Facing My Eating Disorder in College

October 12, 2022

At the humane society where I worked in my 20s, I met a German Shepherd named Kayla who struggled with anxiety. She had been found as a stray on the streets of San Diego and was dropped off at the doors of the humane society by a good Samaritan.

Every day, Kayla was terrified of walking down a particular hallway that led to our play yard. Perhaps it was the noise or the lighting, but whenever I tried to take Kayla for a walk or let her go to the bathroom in the play yard, she froze the moment we got to that hallway. Her tail tucked and she refused to move, so I’d have to call other staff members to help me carry her outside.

One day when I couldn’t find another staff member to help me, I took a new approach and dropped to the floor beside my furry friend.

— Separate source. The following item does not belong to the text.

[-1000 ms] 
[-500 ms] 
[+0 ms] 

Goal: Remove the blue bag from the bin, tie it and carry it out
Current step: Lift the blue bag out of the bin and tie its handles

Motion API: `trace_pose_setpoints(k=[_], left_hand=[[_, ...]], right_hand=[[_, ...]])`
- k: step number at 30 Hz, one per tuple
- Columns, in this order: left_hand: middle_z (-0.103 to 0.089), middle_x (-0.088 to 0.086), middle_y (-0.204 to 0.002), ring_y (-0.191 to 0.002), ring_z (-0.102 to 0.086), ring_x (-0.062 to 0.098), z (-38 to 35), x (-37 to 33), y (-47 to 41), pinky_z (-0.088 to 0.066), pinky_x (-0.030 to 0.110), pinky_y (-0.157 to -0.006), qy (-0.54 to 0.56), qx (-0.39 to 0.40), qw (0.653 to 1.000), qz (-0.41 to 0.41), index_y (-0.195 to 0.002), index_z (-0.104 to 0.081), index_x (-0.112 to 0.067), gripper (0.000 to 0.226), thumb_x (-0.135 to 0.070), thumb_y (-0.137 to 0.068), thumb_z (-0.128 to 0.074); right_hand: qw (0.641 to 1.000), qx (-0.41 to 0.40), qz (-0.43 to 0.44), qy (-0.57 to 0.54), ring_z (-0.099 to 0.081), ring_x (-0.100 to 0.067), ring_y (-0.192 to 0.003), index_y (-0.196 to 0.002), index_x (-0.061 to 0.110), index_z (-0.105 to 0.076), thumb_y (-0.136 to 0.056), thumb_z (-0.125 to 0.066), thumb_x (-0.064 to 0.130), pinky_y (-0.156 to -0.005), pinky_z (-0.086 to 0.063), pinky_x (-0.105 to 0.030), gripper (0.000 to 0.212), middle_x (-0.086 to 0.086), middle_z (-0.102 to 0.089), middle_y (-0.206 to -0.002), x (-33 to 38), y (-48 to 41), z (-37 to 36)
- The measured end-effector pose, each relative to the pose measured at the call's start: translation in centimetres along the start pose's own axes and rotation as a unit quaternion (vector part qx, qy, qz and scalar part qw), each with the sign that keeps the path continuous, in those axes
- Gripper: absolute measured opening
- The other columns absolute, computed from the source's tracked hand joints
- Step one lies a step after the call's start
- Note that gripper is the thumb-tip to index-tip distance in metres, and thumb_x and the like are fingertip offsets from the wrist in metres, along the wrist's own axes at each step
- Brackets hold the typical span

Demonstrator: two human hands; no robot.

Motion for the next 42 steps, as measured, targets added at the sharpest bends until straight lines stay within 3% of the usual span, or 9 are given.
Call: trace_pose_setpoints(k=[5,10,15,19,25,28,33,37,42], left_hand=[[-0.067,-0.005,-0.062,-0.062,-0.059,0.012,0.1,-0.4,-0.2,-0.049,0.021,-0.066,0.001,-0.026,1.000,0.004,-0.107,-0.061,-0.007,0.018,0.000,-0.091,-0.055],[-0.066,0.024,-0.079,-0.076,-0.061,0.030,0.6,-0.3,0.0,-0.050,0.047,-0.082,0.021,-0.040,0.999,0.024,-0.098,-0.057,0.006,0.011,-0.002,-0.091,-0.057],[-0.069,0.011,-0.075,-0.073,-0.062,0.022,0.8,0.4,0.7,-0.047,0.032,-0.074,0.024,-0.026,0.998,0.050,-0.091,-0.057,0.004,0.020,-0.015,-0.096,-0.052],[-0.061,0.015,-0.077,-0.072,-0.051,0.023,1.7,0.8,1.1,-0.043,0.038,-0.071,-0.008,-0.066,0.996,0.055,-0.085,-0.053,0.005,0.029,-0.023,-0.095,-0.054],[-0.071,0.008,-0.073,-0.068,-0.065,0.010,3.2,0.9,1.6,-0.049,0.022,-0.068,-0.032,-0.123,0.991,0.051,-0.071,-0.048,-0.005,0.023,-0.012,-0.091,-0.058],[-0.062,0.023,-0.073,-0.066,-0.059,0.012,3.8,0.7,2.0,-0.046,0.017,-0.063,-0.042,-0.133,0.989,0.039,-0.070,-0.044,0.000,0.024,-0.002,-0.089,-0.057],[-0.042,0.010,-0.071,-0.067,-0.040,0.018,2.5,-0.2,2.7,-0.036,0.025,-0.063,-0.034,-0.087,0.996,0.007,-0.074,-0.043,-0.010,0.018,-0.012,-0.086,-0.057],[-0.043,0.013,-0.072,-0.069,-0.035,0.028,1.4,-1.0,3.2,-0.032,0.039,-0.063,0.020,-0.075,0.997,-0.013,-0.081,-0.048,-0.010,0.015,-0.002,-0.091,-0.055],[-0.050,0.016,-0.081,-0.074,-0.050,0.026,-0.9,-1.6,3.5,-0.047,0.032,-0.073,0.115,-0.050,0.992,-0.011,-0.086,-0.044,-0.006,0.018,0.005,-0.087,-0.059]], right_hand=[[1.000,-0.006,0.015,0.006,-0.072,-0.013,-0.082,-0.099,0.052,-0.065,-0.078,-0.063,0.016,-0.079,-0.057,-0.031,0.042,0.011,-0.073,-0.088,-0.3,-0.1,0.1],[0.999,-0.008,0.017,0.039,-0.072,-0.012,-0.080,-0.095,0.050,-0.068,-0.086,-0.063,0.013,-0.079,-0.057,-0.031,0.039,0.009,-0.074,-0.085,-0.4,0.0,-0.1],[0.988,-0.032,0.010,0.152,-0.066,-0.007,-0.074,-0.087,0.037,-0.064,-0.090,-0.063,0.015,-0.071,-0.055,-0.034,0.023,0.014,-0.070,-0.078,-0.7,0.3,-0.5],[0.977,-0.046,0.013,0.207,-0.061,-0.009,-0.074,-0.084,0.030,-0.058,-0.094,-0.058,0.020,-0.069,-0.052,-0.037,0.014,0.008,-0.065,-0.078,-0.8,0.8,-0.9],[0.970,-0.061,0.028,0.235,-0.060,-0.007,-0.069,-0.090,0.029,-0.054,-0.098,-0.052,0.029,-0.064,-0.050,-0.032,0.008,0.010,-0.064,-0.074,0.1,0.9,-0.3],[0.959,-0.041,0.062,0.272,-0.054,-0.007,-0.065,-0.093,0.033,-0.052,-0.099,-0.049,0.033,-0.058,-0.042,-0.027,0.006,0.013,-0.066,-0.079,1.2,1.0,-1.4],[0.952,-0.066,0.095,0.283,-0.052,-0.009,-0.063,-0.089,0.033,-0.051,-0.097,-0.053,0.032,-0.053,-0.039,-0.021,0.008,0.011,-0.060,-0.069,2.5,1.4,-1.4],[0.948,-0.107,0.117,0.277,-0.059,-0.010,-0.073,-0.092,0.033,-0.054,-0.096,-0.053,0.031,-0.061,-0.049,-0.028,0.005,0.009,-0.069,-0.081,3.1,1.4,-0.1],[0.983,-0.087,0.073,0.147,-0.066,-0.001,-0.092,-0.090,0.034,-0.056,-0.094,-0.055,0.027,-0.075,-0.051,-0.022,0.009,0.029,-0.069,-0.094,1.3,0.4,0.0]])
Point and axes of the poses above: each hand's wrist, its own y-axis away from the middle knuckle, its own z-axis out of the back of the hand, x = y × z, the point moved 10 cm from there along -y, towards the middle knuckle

Pressing my hands and knees down into the cold vinyl, I started crawling by her side down the hallway. I was right there, eye level, shoulder to shoulder, telling Kayla that she was safe and not alone as we made our way outdoors.

It was the first time Kayla walked down the hallway without being carried. Maybe the strangeness of my presence on the floor distracted Kayla from her fears, or maybe she just needed someone to be on her level, trying to see the world from her perspective. But my close connection to Kayla in her most vulnerable moments is what helped her to get outside, where she could have a few moments of precious freedom.

Looking back, the way that I helped Kayla is similar to the way that my eating disorder treatment team, and later my postpartum depression treatment team, helped me to heal. Seeking treatment is simply letting safe and caring people get close enough to you so that you don’t have to navigate your struggles alone. A good therapist tries to see the world through your eyes, and then walks or crawls beside you through the dark.

I don’t have many regrets in life, but I do wish that I had opened my heart and mind to the idea of treatment sooner. In college, when I started visiting the student counseling center, I was frequently encouraged to seek a higher level of care.

Rather than exploring a recommended support group or psychiatrist or treatment center, I tried to handle mental health challenges on my own. I assumed that no treatment provider could make a real difference in my life. My father had been to dozens of rehab centers for alcoholism and never recovered. My aunt lost her life to a mental health disorder. Nobody could help them, and I (falsely) believed that no one could help me.

So, I spent my last year of college paralyzed by my mental health issues. There were so many things I wanted to do – travel, fall in love, make memories with friends – but like Kayla, I was stuck. Stuck in fear. Stuck in bed. Stuck in vicious eating disordered patterns. Stuck in lies I told my friends so that I could keep up the appearance of being okay.

If I could go back in time and talk with my college self, I’d tell her the story of Kayla, and how she conquered her fear of the hallway and eventually found the loving family and home she deserved.  I’d tell her that seeking help for mental health can happen in stages and every step toward recovery, no matter how small, matters.

I’d tell my college self to stop waiting for recovery, and that my father and my aunt’s stories would not be my own. Eventually, I’d go to a treatment center. I’d discover free eating disorder support groups that would be a true game changer, and a psychiatrist. I’d connect with a therapist, whom I’d work with for a decade, and who never gave up on me. During times of financial struggle, she even offered me treatment at a reduced cost.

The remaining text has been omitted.